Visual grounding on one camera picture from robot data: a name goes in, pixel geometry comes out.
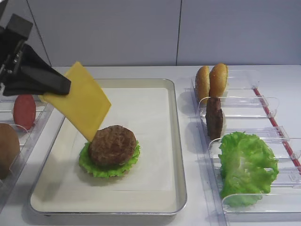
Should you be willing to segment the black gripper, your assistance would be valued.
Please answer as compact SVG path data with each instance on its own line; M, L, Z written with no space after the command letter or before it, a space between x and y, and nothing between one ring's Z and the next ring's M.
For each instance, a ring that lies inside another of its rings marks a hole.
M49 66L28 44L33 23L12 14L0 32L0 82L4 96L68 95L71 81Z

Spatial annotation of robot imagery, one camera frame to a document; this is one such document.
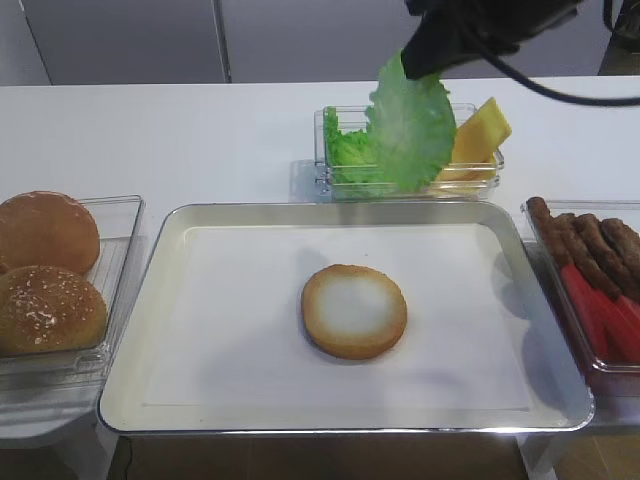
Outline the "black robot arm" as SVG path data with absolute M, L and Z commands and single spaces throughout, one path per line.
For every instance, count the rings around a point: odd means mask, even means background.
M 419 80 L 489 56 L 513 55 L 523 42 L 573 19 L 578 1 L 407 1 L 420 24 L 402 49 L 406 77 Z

* * *

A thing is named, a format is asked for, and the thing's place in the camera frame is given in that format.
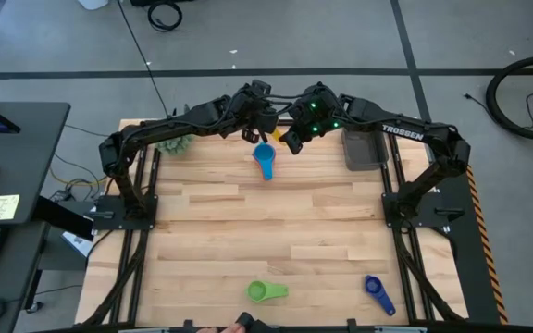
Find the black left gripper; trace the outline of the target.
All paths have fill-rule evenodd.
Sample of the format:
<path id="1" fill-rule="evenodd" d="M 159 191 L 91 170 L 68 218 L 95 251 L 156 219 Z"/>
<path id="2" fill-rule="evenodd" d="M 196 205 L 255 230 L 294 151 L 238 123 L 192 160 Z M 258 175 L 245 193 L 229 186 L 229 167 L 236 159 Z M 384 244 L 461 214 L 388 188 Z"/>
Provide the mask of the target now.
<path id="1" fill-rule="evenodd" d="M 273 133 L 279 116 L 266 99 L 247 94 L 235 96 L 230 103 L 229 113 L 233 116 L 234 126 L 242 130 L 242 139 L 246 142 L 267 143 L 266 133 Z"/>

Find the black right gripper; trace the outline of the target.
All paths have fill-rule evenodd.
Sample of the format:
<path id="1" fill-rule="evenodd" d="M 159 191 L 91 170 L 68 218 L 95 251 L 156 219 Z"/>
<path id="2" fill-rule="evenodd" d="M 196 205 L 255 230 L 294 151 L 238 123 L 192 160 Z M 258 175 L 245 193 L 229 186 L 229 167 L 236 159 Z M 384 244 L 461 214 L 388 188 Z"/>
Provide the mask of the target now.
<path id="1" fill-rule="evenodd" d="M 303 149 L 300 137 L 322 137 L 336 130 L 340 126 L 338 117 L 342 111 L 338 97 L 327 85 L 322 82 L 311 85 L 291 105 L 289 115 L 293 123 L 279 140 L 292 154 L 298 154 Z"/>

▸ **Work to be completed**:
Using the listing above, show each line with the word "data" in it.

▸ **Solution to the problem**:
Visual grounding on one camera picture from robot data: a name goes in, pixel geometry comes out.
Please answer as compact SVG path data with each instance on its own line; M, L, Z written with no space after the command letter or before it, a space between x and y, and nothing between one ring's Z and the next ring's M.
Outline the "black robot arm" as SVG path data with absolute M, L and Z commands and single spaces throughout, one path per line.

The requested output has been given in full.